People told us that they had not been invited to any relatives meetings but provided feedback on the service by completing client satisfaction surveys.
Where advice was given to the registered manager by healthcare agencies, this was taken on board and acted upon.
11 December 2013
During a routine inspection
People told us they were asked for their consent in respect of daily routines. We saw staff gained consent from people who were not able to express their views through observation of their reactions. One person told us, 'Staff always ask me what I want'.
People and a visitor we spoke with expressed satisfaction with the care and support that staff provided to people. We saw people were provide with care and support as set out in their care plans. One person told us that, 'There's nothing to complain about, I wouldn't be here if there was'.
People told us they had a choice of meals and were happy with the meals that they had. We saw that people who were more dependent were appropriately supported to ensure they had sufficient nutrition and hydration.
We saw that the provider carried out suitable checks to make sure that staff were safe to work with vulnerable adults.
We saw the provider had effective systems to assess and monitor the quality of service.
31 August 2012
During an inspection looking at part of the service
We spoke with two people and two visitors and they confirmed that they had contributed to, and agreed their, or their representatives care plan. We saw people's needs were assessed and care and treatment was planned and delivered in line with their individual care plan. People and visitors we spoke with confirmed people's healthcare was promoted.

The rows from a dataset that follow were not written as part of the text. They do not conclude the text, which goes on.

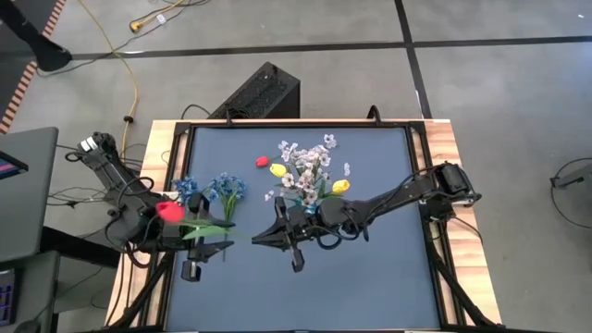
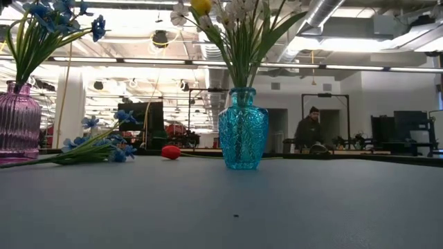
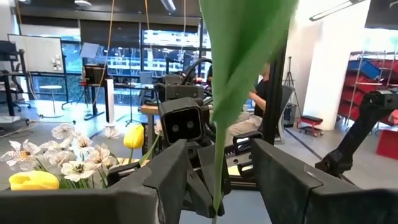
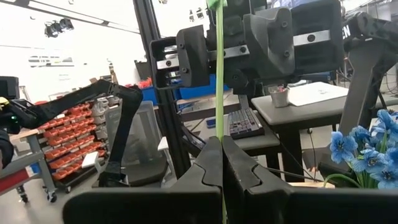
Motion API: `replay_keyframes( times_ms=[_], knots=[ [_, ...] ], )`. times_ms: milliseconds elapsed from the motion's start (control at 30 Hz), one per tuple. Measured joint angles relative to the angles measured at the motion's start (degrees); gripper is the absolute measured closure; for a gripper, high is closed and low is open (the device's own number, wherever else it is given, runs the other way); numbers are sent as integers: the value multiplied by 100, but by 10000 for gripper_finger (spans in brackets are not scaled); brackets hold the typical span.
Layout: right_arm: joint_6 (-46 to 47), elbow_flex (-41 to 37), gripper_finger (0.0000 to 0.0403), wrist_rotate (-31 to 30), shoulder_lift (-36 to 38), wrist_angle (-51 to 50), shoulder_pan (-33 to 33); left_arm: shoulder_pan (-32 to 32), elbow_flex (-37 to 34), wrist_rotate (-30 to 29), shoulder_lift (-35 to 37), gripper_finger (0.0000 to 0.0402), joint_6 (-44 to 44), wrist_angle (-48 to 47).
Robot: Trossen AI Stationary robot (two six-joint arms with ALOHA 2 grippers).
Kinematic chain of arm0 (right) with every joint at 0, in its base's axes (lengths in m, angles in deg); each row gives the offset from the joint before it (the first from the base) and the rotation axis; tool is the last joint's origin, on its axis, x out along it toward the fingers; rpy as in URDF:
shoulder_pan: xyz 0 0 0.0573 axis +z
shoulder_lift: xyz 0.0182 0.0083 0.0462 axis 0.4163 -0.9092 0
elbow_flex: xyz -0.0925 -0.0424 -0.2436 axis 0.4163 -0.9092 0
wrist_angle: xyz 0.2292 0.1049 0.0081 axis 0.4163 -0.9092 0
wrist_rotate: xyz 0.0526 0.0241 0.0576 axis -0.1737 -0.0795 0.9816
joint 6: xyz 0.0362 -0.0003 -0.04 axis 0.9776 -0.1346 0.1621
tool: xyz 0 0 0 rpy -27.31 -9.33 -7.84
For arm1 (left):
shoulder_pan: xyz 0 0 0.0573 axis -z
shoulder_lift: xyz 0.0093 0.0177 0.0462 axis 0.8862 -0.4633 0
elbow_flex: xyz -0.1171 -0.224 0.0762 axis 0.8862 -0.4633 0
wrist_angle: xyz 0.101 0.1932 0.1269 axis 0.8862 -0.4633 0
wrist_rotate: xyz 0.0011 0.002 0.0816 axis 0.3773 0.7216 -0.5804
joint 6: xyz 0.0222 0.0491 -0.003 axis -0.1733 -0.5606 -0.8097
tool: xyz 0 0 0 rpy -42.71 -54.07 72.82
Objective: Sort flowers into vase by color
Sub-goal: Put the bottom red tulip into the purple vase
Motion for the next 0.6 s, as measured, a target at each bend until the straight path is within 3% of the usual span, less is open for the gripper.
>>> replay_keyframes(
  times_ms=[200,400,533,600],
  knots=[
    [4,0,384,0,0,-3,0,0,0,-64,0,270,2,6],
    [16,0,382,7,0,-4,0,1,0,-111,2,338,-43,160],
    [17,0,359,7,0,6,20,2,0,-114,2,390,-117,146],
    [17,0,343,9,0,6,22,2,0,-116,2,395,-127,146]
  ],
)
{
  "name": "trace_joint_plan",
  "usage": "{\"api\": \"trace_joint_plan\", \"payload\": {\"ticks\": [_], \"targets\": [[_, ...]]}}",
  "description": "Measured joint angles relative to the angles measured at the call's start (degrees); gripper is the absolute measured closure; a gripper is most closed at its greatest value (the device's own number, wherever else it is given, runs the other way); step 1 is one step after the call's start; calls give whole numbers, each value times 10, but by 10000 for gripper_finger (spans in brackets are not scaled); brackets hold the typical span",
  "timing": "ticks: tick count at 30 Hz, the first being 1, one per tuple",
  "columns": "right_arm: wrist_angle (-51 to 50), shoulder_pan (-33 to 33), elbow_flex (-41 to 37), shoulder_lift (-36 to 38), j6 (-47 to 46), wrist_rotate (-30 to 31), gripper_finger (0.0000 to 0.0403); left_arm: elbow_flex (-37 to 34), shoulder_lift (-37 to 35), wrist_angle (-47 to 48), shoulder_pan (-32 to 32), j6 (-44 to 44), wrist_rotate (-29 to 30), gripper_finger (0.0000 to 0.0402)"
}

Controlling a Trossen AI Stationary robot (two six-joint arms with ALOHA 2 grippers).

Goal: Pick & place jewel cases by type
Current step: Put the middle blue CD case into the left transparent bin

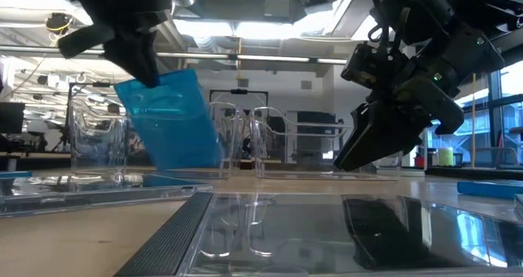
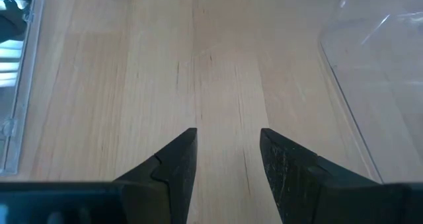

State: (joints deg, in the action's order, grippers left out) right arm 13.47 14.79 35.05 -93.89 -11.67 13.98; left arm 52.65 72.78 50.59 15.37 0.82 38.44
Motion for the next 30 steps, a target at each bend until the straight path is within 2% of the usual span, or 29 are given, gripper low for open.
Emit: {"api": "trace_joint_plan", "payload": {"ticks": [6,13,22,30], "targets": [[0,0,0,0,-3,0,233,16,-41,4,0,3,21,362],[-2,0,0,0,-16,0,233,-7,-179,-27,0,-31,33,362],[1,0,0,0,-17,0,233,-125,-352,-180,0,-1,13,362],[1,0,0,0,-15,0,233,-247,-440,-281,-14,19,7,362]]}}
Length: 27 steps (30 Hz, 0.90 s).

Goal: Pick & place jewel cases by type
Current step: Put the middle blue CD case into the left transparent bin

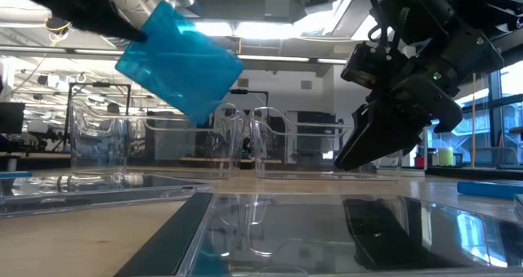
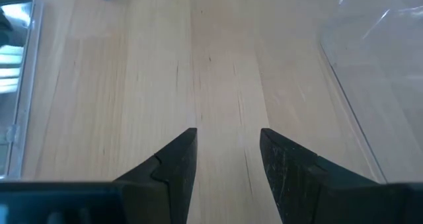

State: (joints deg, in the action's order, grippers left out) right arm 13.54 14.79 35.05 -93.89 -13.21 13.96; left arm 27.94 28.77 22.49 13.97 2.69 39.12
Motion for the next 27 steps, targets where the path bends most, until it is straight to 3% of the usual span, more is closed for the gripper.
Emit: {"api": "trace_joint_plan", "payload": {"ticks": [11,27], "targets": [[8,0,0,0,-2,0,233,-117,-13,-117,-72,-6,-58,362],[9,0,0,0,-1,0,233,-182,-13,-120,-104,-64,-61,339]]}}
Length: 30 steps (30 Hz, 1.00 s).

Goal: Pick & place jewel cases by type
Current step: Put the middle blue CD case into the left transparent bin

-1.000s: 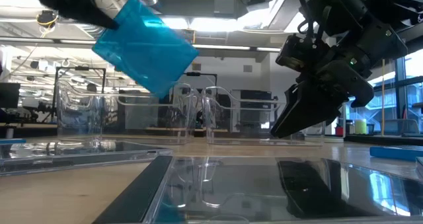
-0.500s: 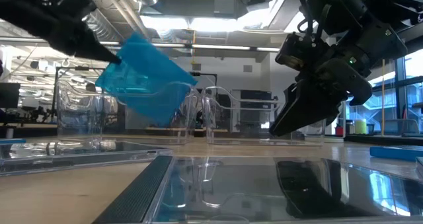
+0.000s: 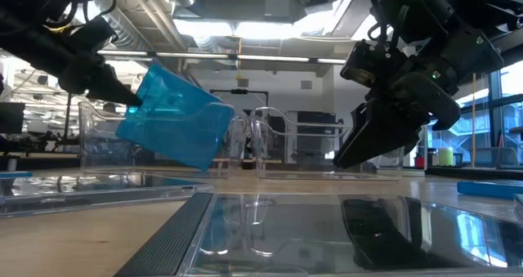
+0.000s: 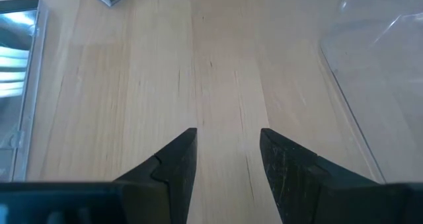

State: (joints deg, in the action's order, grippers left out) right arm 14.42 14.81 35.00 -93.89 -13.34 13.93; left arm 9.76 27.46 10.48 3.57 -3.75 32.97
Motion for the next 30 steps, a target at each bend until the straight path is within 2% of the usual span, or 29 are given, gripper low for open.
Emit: {"api": "trace_joint_plan", "payload": {"ticks": [15,24,30], "targets": [[0,0,0,0,0,0,233,0,0,-4,0,5,4,325],[0,0,0,0,1,0,233,0,0,-4,0,13,4,279],[0,0,0,0,1,0,233,29,0,-4,1,73,4,257]]}}
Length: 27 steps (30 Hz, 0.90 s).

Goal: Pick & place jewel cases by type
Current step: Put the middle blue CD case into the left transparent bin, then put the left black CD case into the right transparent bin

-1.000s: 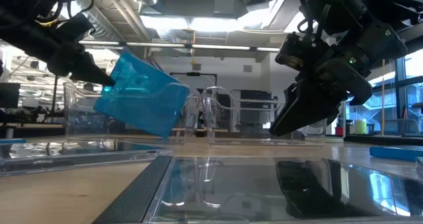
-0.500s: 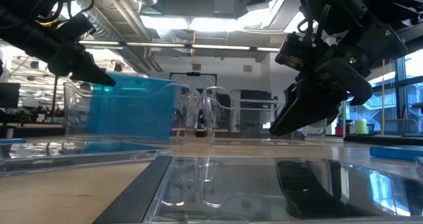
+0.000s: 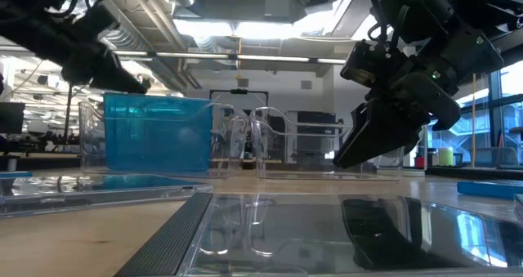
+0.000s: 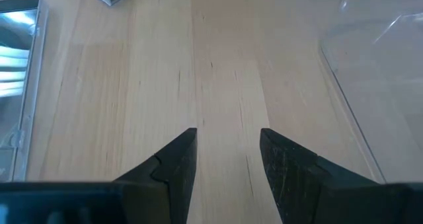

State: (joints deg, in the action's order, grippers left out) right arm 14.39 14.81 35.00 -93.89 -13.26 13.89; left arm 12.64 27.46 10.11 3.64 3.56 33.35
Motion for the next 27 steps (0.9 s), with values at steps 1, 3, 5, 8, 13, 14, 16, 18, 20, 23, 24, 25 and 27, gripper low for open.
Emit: {"api": "trace_joint_plan", "payload": {"ticks": [1,3,5,8,13,14,16,18,20,23,24,25,27], "targets": [[0,0,0,0,0,0,233,8,0,0,0,11,0,256],[0,0,0,0,-1,0,233,25,0,-1,0,22,-1,254],[0,0,0,0,-7,0,233,42,0,-1,0,22,-6,254],[0,0,0,0,-15,0,233,62,0,0,0,18,-24,255],[0,0,0,0,-14,0,233,79,1,-1,0,-23,-82,257],[0,0,0,0,-14,0,233,80,1,-1,0,-35,-98,257],[0,0,0,0,-14,0,233,81,2,-5,0,-55,-144,256],[0,0,0,0,-14,0,233,81,12,-15,5,-59,-189,254],[0,0,0,0,-13,0,233,81,31,-33,18,-59,-213,254],[0,0,0,0,-12,0,233,81,75,-80,43,-58,-194,254],[0,0,0,0,-12,0,233,81,91,-94,51,-58,-184,254],[0,0,0,0,-12,0,233,84,108,-102,59,-58,-176,254],[0,0,0,0,-12,0,233,97,146,-99,75,-58,-165,254]]}}
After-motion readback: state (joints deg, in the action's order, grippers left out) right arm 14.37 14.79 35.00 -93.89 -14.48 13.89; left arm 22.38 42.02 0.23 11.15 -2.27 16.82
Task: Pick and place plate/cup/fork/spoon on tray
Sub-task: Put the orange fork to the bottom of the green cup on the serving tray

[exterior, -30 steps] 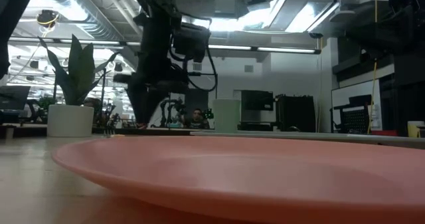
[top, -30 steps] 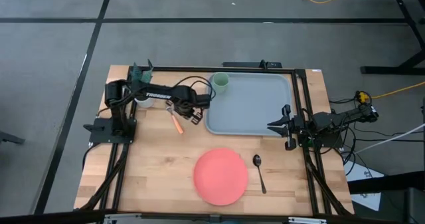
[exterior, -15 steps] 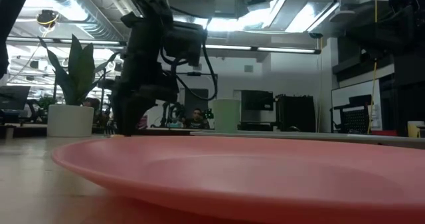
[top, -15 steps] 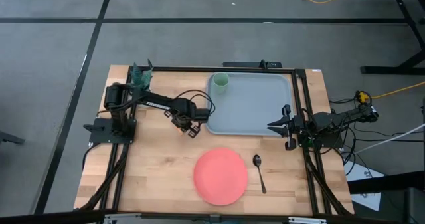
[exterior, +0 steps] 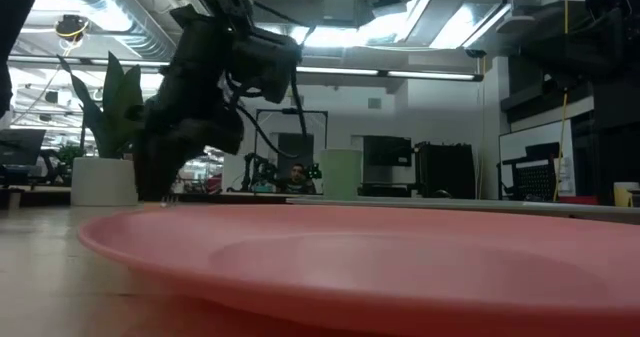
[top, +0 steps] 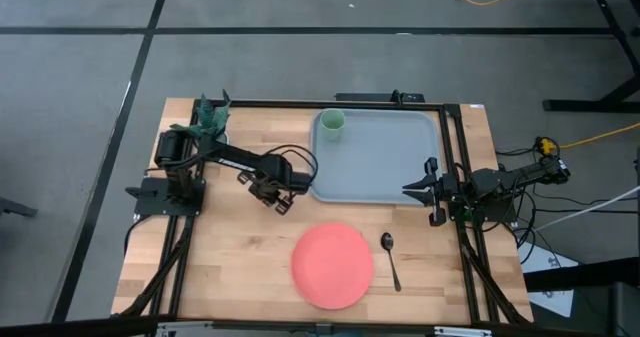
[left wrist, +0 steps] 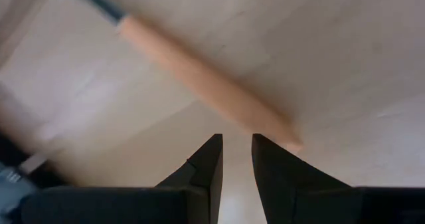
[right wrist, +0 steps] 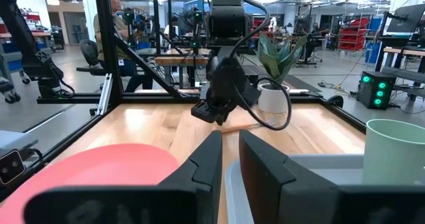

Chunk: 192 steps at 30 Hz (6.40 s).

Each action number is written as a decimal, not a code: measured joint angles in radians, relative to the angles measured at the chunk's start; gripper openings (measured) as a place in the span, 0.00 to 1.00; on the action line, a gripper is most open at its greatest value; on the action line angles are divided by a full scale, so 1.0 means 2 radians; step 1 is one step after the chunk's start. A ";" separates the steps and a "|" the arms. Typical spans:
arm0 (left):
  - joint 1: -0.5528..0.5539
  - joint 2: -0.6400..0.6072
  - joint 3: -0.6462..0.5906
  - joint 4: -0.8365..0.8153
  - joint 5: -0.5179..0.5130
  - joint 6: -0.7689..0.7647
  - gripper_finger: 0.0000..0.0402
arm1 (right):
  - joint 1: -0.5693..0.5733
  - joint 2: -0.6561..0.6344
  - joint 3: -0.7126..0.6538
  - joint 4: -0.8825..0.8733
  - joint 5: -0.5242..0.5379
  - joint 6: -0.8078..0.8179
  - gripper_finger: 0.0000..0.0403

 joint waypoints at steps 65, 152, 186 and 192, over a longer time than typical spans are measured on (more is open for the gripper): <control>0.018 -0.047 -0.102 0.106 -0.176 -0.340 0.17 | 0.000 0.000 0.000 -0.005 -0.040 -0.011 0.14; -0.021 -0.046 -0.013 0.102 -0.211 -0.337 0.07 | 0.000 0.000 0.000 -0.013 -0.098 0.013 0.14; 0.053 0.012 -0.002 0.463 -0.216 -0.157 0.06 | 0.000 0.004 0.000 -0.016 -0.110 0.027 0.14; 0.054 0.023 -0.002 0.467 -0.215 -0.158 0.06 | 0.000 0.006 0.000 -0.017 -0.114 0.027 0.14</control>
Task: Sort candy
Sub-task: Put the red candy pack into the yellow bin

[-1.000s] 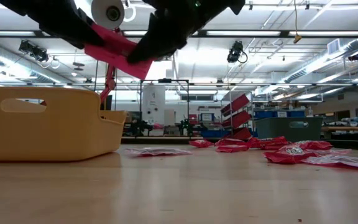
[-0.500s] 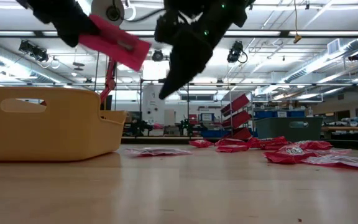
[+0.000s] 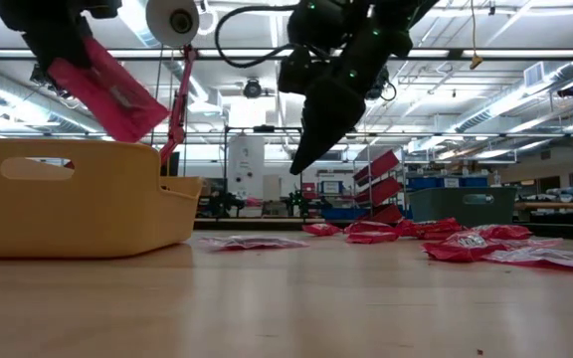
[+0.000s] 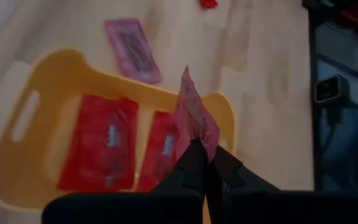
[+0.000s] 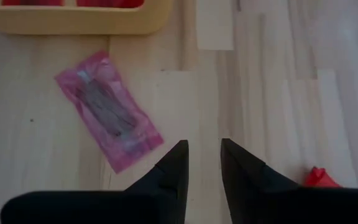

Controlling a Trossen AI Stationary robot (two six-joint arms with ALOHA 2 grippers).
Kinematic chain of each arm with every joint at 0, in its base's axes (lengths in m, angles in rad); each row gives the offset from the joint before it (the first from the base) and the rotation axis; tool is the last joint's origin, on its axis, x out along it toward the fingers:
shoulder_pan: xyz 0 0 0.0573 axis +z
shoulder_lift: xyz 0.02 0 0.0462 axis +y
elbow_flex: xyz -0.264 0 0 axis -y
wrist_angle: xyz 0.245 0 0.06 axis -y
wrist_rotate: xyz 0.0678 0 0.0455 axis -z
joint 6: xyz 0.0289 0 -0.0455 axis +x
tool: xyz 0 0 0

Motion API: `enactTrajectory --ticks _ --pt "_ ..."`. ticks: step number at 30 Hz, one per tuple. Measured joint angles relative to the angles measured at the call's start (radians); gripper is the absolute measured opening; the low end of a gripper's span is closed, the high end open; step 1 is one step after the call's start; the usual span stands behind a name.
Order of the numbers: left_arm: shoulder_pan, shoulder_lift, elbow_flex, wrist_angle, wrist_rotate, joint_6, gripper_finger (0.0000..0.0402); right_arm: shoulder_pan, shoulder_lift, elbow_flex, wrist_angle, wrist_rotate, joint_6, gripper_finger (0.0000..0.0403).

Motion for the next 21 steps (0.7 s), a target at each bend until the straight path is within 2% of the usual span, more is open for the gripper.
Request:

We saw that the home had appropriate arrangements in place to protect people from the risks associated with medication management. This meant that people were protected from the unsafe use of medication.
Staff received appropriate and ongoing support and supervision from the manager. This meant people were cared for by staff who were supported to deliver care and treatment safely and to an appropriate standard.
We spoke to two visitors who told us the manager holds regular meetings with them to discuss developments and their satisfaction with the service. We saw that the provider took action to address matters people raised in these meetings as well. This meant that people could be confident their views were listened to and acted upon.
7 June 2011
During an inspection in response to concerns
People told us:
"I normally use the stairs; I go slowly and feel safe. I don't tend to use the lift unless I am unwell as I don't like them so its not concerning me"
"I am not really comfortable with the stairs, but staff help me and I have my stick".